§ WHAT THE TASK ASKS
Could you print exactly the lines of the listing below, starting at the line that has "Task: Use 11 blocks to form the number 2" and ending at the line that has "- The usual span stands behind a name", and only those lines?

§ GIVEN DATA
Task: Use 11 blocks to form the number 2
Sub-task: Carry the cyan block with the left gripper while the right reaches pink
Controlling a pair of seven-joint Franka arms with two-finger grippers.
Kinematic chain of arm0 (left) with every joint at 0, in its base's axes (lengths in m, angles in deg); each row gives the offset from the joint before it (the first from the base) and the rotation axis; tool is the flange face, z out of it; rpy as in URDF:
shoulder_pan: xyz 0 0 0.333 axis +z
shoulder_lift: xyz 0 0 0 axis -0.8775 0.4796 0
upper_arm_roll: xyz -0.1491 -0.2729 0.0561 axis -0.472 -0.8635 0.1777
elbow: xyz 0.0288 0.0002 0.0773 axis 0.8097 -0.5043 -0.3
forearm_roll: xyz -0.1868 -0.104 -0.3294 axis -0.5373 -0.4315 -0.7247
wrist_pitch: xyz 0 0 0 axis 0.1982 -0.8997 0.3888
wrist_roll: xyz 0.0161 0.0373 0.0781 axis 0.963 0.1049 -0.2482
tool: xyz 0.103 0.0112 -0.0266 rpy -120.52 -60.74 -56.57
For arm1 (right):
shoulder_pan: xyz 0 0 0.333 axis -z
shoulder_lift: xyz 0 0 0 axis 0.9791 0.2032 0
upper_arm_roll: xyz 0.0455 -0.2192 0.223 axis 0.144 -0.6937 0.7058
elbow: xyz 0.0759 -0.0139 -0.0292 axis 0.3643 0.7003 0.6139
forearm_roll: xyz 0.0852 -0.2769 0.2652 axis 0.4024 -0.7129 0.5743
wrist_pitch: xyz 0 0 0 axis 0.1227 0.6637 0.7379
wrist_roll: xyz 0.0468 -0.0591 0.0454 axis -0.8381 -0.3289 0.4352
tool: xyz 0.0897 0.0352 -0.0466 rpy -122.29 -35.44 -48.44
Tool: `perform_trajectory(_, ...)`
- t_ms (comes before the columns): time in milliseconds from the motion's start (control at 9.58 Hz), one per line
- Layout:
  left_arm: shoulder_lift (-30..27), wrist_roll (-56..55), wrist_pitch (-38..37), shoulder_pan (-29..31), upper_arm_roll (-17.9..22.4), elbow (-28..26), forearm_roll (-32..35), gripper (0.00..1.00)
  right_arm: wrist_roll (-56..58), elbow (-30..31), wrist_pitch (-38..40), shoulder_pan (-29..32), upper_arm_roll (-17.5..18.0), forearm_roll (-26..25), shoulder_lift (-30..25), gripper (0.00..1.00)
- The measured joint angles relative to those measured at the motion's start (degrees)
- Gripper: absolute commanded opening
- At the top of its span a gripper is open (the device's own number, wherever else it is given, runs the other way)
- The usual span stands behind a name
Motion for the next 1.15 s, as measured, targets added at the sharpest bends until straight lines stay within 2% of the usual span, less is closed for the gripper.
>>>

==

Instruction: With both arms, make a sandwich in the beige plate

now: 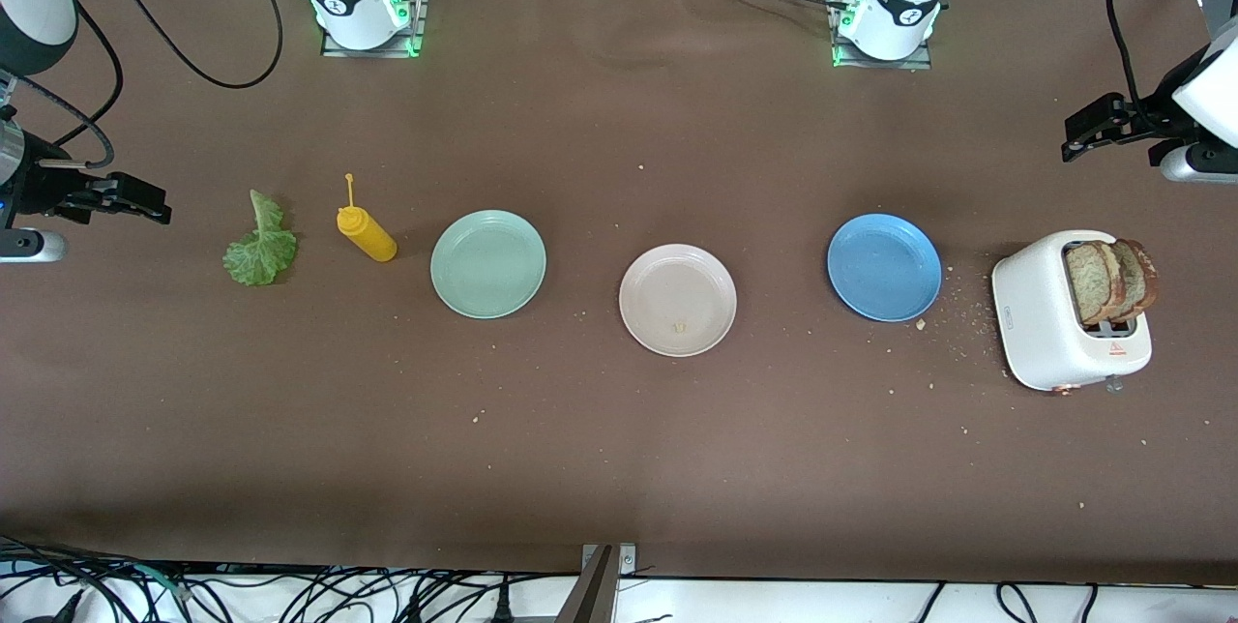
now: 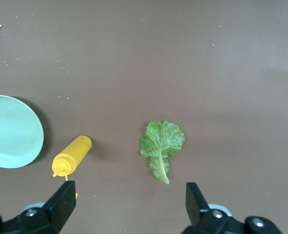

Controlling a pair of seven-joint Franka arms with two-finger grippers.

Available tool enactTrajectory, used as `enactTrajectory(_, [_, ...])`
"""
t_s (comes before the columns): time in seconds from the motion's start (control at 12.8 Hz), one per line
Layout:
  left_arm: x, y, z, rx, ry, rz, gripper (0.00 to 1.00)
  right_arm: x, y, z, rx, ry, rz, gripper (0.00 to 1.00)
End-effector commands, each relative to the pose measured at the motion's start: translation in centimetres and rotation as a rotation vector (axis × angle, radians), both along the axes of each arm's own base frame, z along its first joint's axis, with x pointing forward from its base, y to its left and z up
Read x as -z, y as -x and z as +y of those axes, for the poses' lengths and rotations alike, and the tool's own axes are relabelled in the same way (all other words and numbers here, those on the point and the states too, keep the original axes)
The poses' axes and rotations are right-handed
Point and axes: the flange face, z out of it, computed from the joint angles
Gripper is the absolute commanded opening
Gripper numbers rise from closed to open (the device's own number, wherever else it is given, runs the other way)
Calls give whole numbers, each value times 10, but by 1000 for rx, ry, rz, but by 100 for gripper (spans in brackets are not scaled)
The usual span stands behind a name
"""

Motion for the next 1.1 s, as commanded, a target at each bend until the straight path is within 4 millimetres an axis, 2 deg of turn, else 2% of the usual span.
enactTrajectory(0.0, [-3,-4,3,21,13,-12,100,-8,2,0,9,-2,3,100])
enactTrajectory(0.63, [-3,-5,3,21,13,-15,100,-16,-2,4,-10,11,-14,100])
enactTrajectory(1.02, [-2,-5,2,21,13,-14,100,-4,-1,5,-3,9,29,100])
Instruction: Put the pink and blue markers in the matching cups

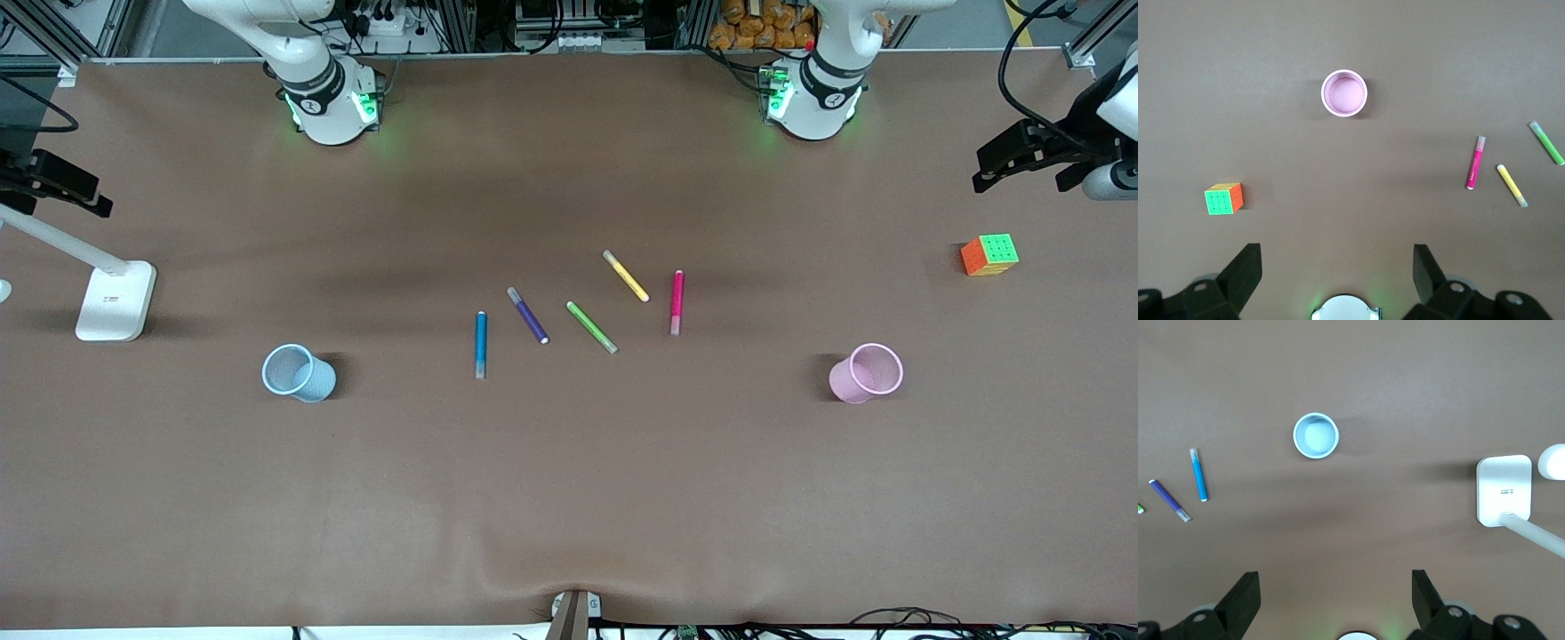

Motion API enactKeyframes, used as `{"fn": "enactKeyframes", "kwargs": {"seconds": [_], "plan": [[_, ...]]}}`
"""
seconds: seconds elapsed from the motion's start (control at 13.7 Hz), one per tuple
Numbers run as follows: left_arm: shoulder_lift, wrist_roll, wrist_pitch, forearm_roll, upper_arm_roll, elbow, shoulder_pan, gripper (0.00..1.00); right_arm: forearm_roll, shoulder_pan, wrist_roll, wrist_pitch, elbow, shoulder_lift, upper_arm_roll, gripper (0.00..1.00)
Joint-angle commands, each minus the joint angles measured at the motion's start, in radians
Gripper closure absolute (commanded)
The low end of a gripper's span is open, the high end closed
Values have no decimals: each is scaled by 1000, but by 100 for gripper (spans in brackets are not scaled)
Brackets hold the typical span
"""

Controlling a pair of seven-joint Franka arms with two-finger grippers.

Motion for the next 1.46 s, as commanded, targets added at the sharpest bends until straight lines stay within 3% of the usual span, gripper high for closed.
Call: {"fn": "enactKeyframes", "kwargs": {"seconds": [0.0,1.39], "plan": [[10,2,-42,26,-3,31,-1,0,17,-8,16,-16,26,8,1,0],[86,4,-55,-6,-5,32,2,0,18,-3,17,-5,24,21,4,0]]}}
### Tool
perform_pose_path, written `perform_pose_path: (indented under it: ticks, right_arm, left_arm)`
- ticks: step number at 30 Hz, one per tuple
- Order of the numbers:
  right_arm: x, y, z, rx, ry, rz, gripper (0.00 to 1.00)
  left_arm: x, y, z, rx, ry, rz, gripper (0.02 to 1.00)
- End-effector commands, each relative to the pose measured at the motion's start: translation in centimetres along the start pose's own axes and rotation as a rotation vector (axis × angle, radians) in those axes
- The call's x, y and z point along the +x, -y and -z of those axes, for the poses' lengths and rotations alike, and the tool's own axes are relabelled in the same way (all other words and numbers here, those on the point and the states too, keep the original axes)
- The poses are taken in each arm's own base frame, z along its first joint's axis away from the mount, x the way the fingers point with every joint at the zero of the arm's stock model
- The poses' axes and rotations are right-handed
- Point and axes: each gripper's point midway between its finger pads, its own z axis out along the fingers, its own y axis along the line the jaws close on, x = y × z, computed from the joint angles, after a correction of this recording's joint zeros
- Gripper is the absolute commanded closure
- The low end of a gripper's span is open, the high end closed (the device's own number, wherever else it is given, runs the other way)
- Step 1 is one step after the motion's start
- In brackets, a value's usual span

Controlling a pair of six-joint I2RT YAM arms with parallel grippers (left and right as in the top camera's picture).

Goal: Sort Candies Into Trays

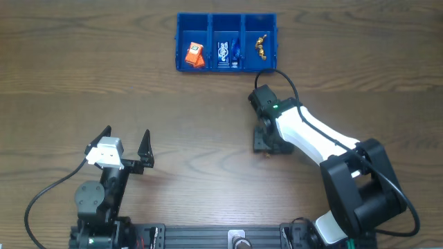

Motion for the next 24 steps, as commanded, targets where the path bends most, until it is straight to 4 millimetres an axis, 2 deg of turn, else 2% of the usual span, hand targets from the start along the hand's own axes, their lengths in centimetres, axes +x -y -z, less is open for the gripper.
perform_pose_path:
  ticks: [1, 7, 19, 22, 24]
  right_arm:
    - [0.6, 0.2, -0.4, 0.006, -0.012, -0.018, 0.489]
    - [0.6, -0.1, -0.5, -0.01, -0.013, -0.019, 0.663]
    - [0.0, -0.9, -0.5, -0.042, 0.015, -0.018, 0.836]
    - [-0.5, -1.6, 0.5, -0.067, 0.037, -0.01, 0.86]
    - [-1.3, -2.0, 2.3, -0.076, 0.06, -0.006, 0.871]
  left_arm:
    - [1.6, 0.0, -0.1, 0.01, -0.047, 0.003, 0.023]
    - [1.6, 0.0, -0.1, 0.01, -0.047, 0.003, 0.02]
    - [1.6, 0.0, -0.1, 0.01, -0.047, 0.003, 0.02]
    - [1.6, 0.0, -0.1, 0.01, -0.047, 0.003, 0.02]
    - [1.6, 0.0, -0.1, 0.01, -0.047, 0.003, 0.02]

§ RESPONSE BOX
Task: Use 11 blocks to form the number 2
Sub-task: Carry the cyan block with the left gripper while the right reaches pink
Controlling a pair of seven-joint Franka arms with two-finger grippers.
Kinematic chain of arm0 (left) with every joint at 0, in its base's axes (lengths in m, angles in deg); each row gives the offset from the joint before it (the first from the base) and the rotation axis; tool is the flange face, z out of it; rpy as in URDF:
shoulder_pan: xyz 0 0 0.333 axis +z
shoulder_lift: xyz 0 0 0 axis -0.8775 0.4796 0
upper_arm_roll: xyz -0.1491 -0.2729 0.0561 axis -0.472 -0.8635 0.1777
elbow: xyz 0.0288 0.0002 0.0773 axis 0.8097 -0.5043 -0.3
forearm_roll: xyz -0.1868 -0.104 -0.3294 axis -0.5373 -0.4315 -0.7247
wrist_pitch: xyz 0 0 0 axis 0.1982 -0.8997 0.3888
wrist_roll: xyz 0.0161 0.0373 0.0781 axis 0.963 0.1049 -0.2482
tool: xyz 0.103 0.0112 -0.0266 rpy -120.52 -60.74 -56.57
For arm1 (right):
shoulder_pan: xyz 0 0 0.333 axis -z
shoulder_lift: xyz 0 0 0 axis 0.9791 0.2032 0
upper_arm_roll: xyz 0.0455 -0.2192 0.223 axis 0.144 -0.6937 0.7058
elbow: xyz 0.0759 -0.0139 -0.0292 axis 0.3643 0.7003 0.6139
forearm_roll: xyz 0.0852 -0.2769 0.2652 axis 0.4024 -0.7129 0.5743
wrist_pitch: xyz 0 0 0 axis 0.1227 0.6637 0.7379
wrist_roll: xyz 0.0468 -0.0591 0.0454 axis -0.8381 -0.3289 0.4352
tool: xyz 0.0897 0.0352 -0.0466 rpy -122.29 -35.44 -48.44
Tool: `perform_trajectory(_, ...)`
- t_ms (comes before the columns): time in milliseconds from the motion's start (control at 9.58 Hz), one per line
- Layout:
  left_arm: shoulder_lift (-30..27), wrist_roll (-56..55), wrist_pitch (-38..37), shoulder_pan (-29..31), upper_arm_roll (-17.9..22.4), elbow (-28..26), forearm_roll (-32..35), gripper (0.00..1.00)
  right_arm: wrist_roll (-56..58), elbow (-30..31), wrist_pitch (-38..40), shoulder_pan (-29..32), upper_arm_roll (-17.5..18.0), forearm_roll (-26..25), shoulder_lift (-30..25), gripper (0.00..1.00)
- The measured joint angles relative to those measured at the motion's start (degrees)
- Gripper: absolute commanded opening
- At the top of its span a gripper is open (the device's own number, wherever else it is given, runs the other way)
- The usual span stands behind a name

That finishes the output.